The recipe runs but the predictions presented on the web app seems irrelevant to the model's prediction. Is there an example of defining a custom TextClassifier?

(As a workaround, I generate an annotated JSONL data file from the model and use pgy mark to accomplish the same thing for now.)

Thanks!

Hi! Your recipe looks good so far :slightly_smiling_face: I think what might be happening here is that the TextClassifier (Prodigy's annotation model) returns a scored stream of all predictions, that you can then filter by using a sorter like prefer_high_scores, prefer_uncertain etc. If you're not doing that, you're just seeing an unfiltered stream of everything, which is not that useful.

Instead of creating the JSONL file, you could also just do this in the recipe and run the nlp object over the "text" of each incoming example and then add a "label" to the task depending on the score. I don't know which metric you used to decide whether a label applies or not, and if you have multiple labels. But basically, just do whatever you do in the script that generated your JSONL. For instance:

def get_stream(stream):
    for eg in stream:
        doc = nlp(eg["text"])
        for cat, score in doc.cats.items():
            if score > 0.5:
                task = copy.deepcopy(eg)
                task["label"] = cat
                task["meta"] = {"score": score}
                yield task

And to make it more efficient, you can use nlp.pipe with as_tuples to process the texts and example dicts as a stream:

eg_tuples = ((eg["text"], eg) for eg in stream)
for doc in nlp.pipe(eg_tuples, as_tuples=True):
    # etc.

Hi Ines,

Thanks for the response. I was going to use prefer_high_scores (to impress my colleagues :laughing:). But I thought not filtering would be the fair demonstration of what it would be like in production, should it be deployed, am I right?
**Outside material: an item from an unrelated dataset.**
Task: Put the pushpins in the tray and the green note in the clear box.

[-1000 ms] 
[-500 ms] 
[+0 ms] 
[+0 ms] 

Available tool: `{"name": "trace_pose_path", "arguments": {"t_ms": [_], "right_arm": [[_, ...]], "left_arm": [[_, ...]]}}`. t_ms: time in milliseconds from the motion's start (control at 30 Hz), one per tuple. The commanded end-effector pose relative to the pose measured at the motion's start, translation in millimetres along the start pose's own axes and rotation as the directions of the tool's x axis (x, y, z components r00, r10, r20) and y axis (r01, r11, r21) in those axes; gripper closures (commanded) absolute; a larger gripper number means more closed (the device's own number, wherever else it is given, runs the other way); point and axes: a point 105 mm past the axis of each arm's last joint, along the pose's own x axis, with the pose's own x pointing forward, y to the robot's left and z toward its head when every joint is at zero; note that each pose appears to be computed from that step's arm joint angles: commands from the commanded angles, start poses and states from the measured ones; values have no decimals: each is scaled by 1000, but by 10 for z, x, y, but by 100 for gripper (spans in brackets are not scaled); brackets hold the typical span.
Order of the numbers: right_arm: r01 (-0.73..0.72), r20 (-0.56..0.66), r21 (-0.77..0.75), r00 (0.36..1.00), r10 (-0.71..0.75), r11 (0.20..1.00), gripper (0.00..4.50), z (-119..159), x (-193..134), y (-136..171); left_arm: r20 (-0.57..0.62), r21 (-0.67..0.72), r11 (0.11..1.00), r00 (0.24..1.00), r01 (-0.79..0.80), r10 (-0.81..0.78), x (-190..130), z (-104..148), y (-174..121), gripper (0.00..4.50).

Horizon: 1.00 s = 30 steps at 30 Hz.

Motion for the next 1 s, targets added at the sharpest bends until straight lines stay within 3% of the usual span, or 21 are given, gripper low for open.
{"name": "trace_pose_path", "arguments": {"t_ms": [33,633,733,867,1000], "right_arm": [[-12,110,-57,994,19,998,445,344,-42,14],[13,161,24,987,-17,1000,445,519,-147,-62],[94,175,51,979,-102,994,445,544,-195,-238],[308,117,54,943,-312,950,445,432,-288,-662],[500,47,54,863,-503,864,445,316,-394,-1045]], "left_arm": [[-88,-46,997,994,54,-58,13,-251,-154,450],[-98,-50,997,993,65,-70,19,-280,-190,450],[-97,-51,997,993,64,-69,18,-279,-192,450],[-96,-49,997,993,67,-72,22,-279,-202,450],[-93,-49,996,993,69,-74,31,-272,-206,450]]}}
One problem I saw was that the scores that I was seeing the web interface was not the score the model should be providing. I thought it would be a softmax of the scores, is that correct? (And those scores are the ones that are used by the filtering functions, right?)

Lastly, thanks for the workaround. That is better than making a JSONL file every time the model is updated. :sweat_smile: I will give it a try!